One of the popular beliefs of American society, one that forms the crux of the myth of America’s “national character,” is the notion of a kind of glorious, uncompromising “rugged individualism.” This purported individualistic bent in American society has, consequently, been romanticized in American literature and mass media. It has even become formalized into a philosophical system of thought.

The fable of “Johnny Apple Seed,” the long-running and popular television series “the Lone-Ranger,” depictions of the frontier expansion of early America — so-called “Frontier Dynamics,” and its alleged quintessential spirit of “rugged individualism;” attest to the ubiquitous nature of this image and notion of individualism in the national mythology as well as psyche of American society. However, a critical revisiting of contemporary American society does not support the existence of much individualism as an American way of life. I will endeavor to make the case in the following pages for my counterfactual proposition.

To deny that individualism is not an American way of life is not, of course, the same thing as suggesting that there are no instances in which individual Americans have, against all odds, blazed new paths — ideologically, behaviorally or creatively. My bone of contention, however, is that the exact opposite of the myth of individualism as an American way of life is what obtains in American society; that such instances of individualism constitute the exception rather than the rule in American society. Conformity, therefore, in my personal experience and copious observation, rather than individualism more accurately describes the American way of life.

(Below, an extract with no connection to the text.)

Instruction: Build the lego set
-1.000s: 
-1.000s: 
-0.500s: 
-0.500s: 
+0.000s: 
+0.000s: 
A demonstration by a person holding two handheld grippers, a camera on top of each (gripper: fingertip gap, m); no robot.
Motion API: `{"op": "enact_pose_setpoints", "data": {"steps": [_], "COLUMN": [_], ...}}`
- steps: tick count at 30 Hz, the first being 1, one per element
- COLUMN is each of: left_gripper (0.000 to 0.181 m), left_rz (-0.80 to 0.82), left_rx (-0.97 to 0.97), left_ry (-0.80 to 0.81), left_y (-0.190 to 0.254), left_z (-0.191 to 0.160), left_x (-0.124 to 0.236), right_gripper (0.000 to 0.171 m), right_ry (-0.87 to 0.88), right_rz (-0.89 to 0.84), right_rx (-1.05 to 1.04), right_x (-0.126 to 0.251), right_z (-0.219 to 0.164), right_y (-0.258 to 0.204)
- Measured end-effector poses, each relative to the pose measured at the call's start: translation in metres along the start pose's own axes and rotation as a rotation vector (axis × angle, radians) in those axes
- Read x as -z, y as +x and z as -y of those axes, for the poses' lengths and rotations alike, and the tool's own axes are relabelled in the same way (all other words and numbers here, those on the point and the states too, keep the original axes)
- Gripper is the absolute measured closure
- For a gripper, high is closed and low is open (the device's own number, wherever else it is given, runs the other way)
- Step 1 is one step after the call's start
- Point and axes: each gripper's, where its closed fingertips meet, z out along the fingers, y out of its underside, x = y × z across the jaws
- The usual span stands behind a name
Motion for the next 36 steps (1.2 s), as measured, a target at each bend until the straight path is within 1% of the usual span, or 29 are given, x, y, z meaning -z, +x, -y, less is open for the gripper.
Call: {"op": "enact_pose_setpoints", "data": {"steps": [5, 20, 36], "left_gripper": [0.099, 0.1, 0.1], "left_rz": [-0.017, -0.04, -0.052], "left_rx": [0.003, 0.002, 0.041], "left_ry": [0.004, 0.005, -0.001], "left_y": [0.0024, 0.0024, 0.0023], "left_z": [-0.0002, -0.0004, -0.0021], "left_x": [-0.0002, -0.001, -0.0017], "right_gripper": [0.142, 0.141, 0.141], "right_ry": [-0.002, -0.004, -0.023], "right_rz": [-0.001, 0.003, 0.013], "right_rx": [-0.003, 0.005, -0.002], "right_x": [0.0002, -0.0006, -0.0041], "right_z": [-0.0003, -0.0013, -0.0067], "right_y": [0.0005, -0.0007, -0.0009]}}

This statement might seem strange to people who normally think of America as a beacon as well as bastion of economic and political freedom, as well as a nation possessed of a constitutionally enshrined Bill of Rights, all of which are ostensibly directed at the preservation and promotion of the rights as well as autonomy of the individual. I think, however, that most people would agree that a society’s culture can often differ from its formal constitutional and legal infrastructure of laws, processes and institutions. For example, while the United States has one of the most highly developed criminal-justice systems in the world, it does not have a culture of low incidence of violence or crime as a consequence of that fact. In fact, the United States has a well documented culture of violence and high crime rate coexisting side by side with its highly elaborated formal criminal-justice system, if not because of it.

I cherish and admire the legal and constitutional “freedoms” Americans enjoy. Nobody who has lived under a dictatorship or witnessed the great dangers that scores of immigrants’ brave on land and sea in their desperate attempts to get to the United States, should take lightly those freedoms. In many ways, for many people and for many good reasons, America is a shinning symbol of individual freedom and socioeconomic prosperity.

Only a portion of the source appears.